In China, the heirs of Leon Trotsky accuse the heirs of Mao of deviationist bubble-inflating.
To boost profits, international finance capital is demanding that Beijing carry out a major restructuring of industry, involving speedups, layoffs, the shut down of plants and the consolidation of industrial sectors. To that end, the central bank has been tightening money supply since February.

The new Chinese leadership appears to have made finance sector “reform” a priority in its drive to accelerate pro-market restructuring and open up the remaining sectors of the economy to private investors.
It's difficult to offer international finance capital even more speed-ups than company towns and prison labor already provide.

In Brazil, a left government confronts a superstitious opposition.
Not many would object to a 20 centavos [bus fare] increase if the buses were more frequent and not hideously overcrowded, or if the roads were less riddled with potholes, or if the traffic was less apocalyptic. Similarly, nobody would mind paying hefty taxes if it meant decent public schools, hospitals, and social care. Probably (this one may be a stretch) nobody would even mind the politicians receiving their exorbitant salaries, if they just spent less time filching, skiving, and scheming, and devoted a little more time to helping their country get better.
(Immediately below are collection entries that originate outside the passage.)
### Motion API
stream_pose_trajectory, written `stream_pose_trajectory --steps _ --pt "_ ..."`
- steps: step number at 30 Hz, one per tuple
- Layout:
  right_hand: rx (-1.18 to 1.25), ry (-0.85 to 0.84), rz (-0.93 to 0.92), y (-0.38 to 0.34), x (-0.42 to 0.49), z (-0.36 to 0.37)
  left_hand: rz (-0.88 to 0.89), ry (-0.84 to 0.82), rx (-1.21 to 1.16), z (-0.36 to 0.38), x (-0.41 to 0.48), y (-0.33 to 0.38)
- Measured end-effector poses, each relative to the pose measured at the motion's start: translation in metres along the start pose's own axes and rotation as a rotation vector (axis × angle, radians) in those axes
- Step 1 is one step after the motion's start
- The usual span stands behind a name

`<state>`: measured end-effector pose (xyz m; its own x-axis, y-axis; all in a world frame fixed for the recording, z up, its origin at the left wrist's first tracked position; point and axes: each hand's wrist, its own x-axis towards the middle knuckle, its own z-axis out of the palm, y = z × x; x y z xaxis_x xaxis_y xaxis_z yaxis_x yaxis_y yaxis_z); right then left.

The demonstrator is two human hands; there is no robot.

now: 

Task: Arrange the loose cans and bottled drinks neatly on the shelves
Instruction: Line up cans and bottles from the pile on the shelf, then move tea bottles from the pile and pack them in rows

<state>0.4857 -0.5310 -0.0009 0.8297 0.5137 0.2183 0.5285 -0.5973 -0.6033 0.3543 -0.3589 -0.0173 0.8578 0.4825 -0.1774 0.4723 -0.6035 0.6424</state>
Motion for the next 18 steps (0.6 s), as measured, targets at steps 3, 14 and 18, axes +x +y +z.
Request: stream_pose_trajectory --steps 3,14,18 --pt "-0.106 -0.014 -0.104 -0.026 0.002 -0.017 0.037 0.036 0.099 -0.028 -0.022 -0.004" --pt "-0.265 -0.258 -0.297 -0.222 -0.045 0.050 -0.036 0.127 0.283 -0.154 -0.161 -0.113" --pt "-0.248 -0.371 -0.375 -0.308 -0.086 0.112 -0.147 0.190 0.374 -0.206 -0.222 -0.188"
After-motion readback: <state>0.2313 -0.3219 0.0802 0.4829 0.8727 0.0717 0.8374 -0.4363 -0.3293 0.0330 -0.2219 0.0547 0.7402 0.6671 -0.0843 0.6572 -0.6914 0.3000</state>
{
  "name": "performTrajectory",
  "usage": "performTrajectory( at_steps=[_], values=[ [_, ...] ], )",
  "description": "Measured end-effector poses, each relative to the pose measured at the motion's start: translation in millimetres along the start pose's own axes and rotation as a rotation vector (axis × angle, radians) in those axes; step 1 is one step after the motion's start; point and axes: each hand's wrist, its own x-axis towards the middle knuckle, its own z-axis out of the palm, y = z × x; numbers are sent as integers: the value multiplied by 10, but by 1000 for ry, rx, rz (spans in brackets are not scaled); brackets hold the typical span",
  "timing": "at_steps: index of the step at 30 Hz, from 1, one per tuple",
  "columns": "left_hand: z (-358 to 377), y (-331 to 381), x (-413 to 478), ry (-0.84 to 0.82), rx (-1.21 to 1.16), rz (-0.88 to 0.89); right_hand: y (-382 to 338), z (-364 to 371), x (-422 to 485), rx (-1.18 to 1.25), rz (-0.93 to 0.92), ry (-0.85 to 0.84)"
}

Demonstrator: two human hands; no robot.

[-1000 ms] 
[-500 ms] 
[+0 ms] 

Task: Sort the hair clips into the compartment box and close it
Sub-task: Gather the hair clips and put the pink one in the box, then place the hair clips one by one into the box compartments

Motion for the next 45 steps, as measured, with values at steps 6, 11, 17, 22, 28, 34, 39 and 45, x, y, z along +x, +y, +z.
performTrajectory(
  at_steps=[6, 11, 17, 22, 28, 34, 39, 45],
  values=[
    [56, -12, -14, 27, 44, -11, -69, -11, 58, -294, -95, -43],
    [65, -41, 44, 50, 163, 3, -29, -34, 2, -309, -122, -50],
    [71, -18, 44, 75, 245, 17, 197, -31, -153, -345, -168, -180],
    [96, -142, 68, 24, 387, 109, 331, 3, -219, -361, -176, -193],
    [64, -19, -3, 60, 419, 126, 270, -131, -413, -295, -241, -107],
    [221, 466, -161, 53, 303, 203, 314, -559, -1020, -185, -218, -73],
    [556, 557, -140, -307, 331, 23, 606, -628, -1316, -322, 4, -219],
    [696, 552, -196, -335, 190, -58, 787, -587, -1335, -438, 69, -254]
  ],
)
In truth, the protests are an amalgam of a dozen reasons why the patience of the Brazilian people has finally run out. The shoddy state of so many public institutions. The grubby capering of pantomime villains such as Marco Feliciano (the president of the Human Rights Commission of the House of Representatives, currently promoting a “gay cure”, and who believes that the problems of Africa are a result of a biblical curse) and Renan Calheiros (the president of the Senate, who positively drips with past and current corruption charges). Then there is PEC 37, a proposed constitutional amendment that will limit the investigative powers of Brazil’s public prosecution department. And in the middle of this, the £8 billion and counting cost of the World Cup, which may just have been the final drop of water (the local version of the camel and his straw) and perhaps lit the spark under this huge pile of indignant tinder.
And no Kingston Trio to sing, "Now you citizens of Rio don't you think it's a scandal, How the People have to Pay and Pay."